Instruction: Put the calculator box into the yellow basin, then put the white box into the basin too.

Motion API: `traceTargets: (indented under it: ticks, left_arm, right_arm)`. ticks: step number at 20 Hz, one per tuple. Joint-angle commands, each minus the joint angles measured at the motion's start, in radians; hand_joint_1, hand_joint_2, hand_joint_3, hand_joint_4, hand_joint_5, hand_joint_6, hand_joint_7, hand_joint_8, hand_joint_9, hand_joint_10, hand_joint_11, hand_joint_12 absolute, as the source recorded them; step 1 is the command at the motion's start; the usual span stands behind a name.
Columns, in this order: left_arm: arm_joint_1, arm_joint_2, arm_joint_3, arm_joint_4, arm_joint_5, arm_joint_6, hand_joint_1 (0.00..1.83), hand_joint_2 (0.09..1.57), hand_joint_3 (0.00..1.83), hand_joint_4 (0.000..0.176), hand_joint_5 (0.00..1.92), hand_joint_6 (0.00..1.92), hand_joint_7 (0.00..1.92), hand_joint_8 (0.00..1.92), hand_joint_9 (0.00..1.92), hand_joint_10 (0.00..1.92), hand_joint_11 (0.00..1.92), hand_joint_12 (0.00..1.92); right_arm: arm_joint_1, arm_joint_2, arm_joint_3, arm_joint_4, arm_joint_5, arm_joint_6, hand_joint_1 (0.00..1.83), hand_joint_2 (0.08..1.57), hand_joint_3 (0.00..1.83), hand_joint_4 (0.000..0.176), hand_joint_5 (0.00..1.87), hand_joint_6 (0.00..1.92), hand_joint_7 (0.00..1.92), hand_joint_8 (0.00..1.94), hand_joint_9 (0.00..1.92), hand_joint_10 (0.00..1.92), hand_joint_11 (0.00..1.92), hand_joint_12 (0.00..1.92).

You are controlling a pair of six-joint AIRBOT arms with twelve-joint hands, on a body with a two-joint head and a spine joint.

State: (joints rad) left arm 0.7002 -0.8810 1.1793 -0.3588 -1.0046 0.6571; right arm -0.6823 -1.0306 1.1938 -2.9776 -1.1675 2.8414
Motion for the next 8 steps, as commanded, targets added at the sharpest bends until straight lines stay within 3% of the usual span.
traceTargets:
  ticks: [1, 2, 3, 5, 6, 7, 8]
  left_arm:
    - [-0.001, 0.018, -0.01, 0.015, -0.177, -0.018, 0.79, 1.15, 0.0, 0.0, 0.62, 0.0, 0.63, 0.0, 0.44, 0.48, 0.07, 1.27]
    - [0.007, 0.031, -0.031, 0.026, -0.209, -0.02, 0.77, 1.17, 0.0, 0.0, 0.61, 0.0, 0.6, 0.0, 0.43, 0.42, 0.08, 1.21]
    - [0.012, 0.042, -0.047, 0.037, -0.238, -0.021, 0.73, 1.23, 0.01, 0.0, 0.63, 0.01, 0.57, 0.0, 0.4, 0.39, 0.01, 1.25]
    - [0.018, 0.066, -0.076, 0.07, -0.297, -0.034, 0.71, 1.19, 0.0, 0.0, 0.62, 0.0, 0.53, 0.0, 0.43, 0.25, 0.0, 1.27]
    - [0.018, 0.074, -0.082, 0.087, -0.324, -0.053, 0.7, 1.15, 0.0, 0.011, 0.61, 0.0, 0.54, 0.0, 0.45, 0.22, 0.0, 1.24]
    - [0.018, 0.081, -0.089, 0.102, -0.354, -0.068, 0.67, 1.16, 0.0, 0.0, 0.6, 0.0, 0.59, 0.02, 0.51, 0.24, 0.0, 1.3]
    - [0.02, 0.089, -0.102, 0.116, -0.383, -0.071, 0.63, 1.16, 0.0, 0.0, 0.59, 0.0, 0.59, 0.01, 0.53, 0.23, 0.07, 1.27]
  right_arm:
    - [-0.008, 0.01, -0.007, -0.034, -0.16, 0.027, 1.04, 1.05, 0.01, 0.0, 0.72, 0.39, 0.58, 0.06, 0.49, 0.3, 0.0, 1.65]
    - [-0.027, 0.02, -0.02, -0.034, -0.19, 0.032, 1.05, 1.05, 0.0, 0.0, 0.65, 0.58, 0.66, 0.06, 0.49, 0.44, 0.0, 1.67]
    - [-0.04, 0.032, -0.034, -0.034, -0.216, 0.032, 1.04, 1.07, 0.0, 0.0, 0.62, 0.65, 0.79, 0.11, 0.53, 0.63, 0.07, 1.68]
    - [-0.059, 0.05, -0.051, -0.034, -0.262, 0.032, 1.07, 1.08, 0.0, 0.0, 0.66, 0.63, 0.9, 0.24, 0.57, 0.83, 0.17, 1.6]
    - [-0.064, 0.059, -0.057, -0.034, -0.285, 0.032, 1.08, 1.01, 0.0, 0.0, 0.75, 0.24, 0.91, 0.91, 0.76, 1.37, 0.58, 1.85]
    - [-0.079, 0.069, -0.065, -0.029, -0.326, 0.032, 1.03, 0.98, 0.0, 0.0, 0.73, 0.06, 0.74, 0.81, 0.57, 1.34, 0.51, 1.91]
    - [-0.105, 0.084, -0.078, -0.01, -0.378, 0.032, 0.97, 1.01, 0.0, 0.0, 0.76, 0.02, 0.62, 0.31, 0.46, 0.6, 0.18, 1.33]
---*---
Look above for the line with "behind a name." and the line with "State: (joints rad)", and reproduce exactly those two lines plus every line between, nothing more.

# [OUTPUT BELOW]
Motion API: `traceTargets: (indented under it: ticks, left_arm, right_arm)`. ticks: step number at 20 Hz, one per tuple. Joint-angle commands, each minus the joint angles measured at the motion's start, in radians; hand_joint_1, hand_joint_2, hand_joint_3, hand_joint_4, hand_joint_5, hand_joint_6, hand_joint_7, hand_joint_8, hand_joint_9, hand_joint_10, hand_joint_11, hand_joint_12 absolute, as the source recorded them; step 1 is the command at the motion's start; the usual span stands behind a name.
Columns, in this order: left_arm: arm_joint_1, arm_joint_2, arm_joint_3, arm_joint_4, arm_joint_5, arm_joint_6, hand_joint_1 (0.00..1.83), hand_joint_2 (0.09..1.57), hand_joint_3 (0.00..1.83), hand_joint_4 (0.000..0.176), hand_joint_5 (0.00..1.92), hand_joint_6 (0.00..1.92), hand_joint_7 (0.00..1.92), hand_joint_8 (0.00..1.92), hand_joint_9 (0.00..1.92), hand_joint_10 (0.00..1.92), hand_joint_11 (0.00..1.92), hand_joint_12 (0.00..1.92); right_arm: arm_joint_1, arm_joint_2, arm_joint_3, arm_joint_4, arm_joint_5, arm_joint_6, hand_joint_1 (0.00..1.83), hand_joint_2 (0.08..1.57), hand_joint_3 (0.00..1.83), hand_joint_4 (0.000..0.176), hand_joint_5 (0.00..1.87), hand_joint_6 (0.00..1.92), hand_joint_7 (0.00..1.92), hand_joint_8 (0.00..1.94), hand_joint_9 (0.00..1.92), hand_joint_10 (0.00..1.92), hand_joint_11 (0.00..1.92), hand_joint_12 (0.00..1.92).

You are controlling a pair of six-joint AIRBOT arms with twelve-joint hands, on a body with a two-joint head and a spine joint.

State: (joints rad) left arm 0.7002 -0.8810 1.1793 -0.3588 -1.0046 0.6571; right arm -0.6823 -1.0306 1.1938 -2.9776 -1.1675 2.8414

This answer has no further content.